The format was originally evolved by Phil Katz for PKZIP from the previous ARC compression format by Thom Henderson. However, many software utilities other than PKZIP itself are now available to create, modify, or open (unzip, decompress) ZIP files, notably WinZip, BOMArchiveHelper, KGB Archiver, PicoZip, Info-ZIP, WinRAR, IZArc, 7-Zip, ALZip, TUGZip, PeaZip, Universal Extractor and Zip Genius. Microsoft has included built-in ZIP support (under the name "compressed folders") in later versions of its Windows operating system. Apple has included built-in ZIP support in Mac OS X 10.3 and later via the BOMArchiveHelper utility. The zip, zipcloak, zipnote, zipsplit tools are used widely in unix-like systems.
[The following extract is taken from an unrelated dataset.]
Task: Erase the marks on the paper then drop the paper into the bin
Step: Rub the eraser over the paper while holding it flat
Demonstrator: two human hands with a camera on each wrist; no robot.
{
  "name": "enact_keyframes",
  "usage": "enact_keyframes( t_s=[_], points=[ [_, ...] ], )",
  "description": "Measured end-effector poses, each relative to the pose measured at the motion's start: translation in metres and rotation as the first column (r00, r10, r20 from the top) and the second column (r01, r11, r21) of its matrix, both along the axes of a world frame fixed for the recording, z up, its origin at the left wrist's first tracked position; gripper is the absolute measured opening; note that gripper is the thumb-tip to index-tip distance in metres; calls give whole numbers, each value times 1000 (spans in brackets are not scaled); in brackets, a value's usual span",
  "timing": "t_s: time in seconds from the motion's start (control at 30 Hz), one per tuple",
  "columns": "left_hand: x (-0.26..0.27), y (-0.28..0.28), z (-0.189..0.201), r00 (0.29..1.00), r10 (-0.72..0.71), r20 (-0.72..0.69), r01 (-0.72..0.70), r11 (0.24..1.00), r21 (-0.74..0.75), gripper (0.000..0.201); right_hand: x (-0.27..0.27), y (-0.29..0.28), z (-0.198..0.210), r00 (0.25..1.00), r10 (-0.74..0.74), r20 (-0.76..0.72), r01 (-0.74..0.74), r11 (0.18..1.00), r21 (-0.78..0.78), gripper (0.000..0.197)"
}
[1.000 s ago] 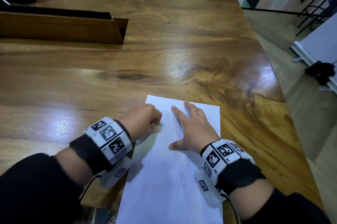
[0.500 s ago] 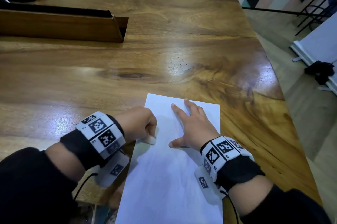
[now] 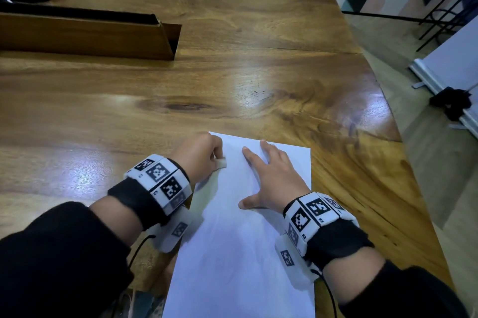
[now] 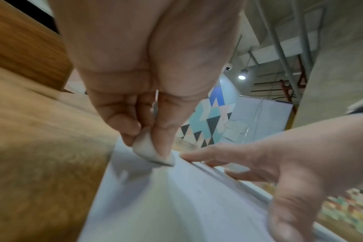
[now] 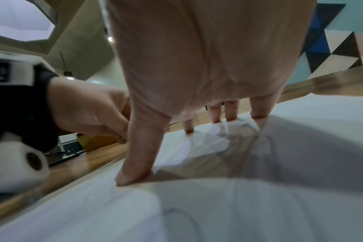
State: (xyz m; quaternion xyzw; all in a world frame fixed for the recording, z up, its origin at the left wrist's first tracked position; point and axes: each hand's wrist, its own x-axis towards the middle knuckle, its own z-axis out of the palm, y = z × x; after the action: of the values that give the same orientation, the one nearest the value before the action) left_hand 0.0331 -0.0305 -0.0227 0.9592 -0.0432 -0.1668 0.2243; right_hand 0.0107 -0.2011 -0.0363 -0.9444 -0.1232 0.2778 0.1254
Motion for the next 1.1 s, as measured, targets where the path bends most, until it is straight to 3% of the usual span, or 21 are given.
enact_keyframes(
  t_s=[0.1,0.23,0.27,0.4,0.5,0.57,0.63,0.7,0.8,0.87,1.0,1.1],
  points=[
    [-7,2,-3,996,-76,34,75,996,45,11,0,0,1,1000,0,-4,0,1000,3,112],
    [-19,12,6,935,-206,-288,227,973,41,17,0,0,1,1000,6,-4,-6,1000,-4,112],
    [-16,11,8,932,-201,-301,225,973,46,15,0,0,1,1000,6,-4,-6,1000,-3,112],
    [-1,2,0,998,-38,-49,39,999,13,4,-1,0,0,1000,-1,-4,1,1000,7,112],
    [-17,1,-7,995,-75,68,73,997,34,11,-1,0,0,1000,3,-3,-3,1000,3,112],
    [-30,6,-5,984,-174,-37,175,984,37,14,0,0,1,1000,1,-8,-1,1000,5,112],
    [-35,16,1,939,-227,-259,234,972,-3,17,-1,0,1,1000,3,-14,-3,1000,3,111],
    [-31,26,5,912,-180,-368,159,983,-89,15,-1,0,1,1000,4,-14,-4,1000,7,111],
    [-13,34,8,947,81,-311,-176,941,-291,15,-1,0,2,1000,9,-18,-9,1000,11,106],
    [0,32,10,950,182,-253,-266,896,-356,14,-1,1,2,1000,13,-21,-13,1000,-2,105],
    [13,7,7,993,94,-75,-106,979,-172,11,-1,3,2,1000,14,-16,-15,1000,-19,106],
    [13,-6,3,998,10,58,-8,1000,-28,13,0,2,2,1000,20,-20,-20,1000,-24,106]
  ],
)
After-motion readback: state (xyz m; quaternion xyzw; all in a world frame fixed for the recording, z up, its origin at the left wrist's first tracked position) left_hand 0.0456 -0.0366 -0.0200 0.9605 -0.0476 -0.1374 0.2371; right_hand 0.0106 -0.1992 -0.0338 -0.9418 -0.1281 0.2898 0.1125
ZIP files generally use the file extensions ".zip" or ".ZIP" and the MIME media type
application/zip. Some software uses the ZIP file format as a wrapper for a large number of small items in a specific structure. Generally when this is done a different file extension is used. Examples of this usage are Java JAR files, Python .egg files, id Software .pk3/.pk4 files, package files for StepMania and Winamp/Windows Media Player skins, XPInstall, as well as OpenDocument and Office Open XML office formats. Both OpenDocument and Office Open XML formats use the JAR file format internally, so files can be easily uncompressed and compressed using tools for ZIP files. Google Earth makes use of KMZ files, which are just KML files in ZIP format. Mozilla Firefox Add-ons are zip files with extension "xpi". Nokia's mobile phone themes are zipped with extension "nth". Sony Ericsson mobile phone themes are zipped with extension "thm".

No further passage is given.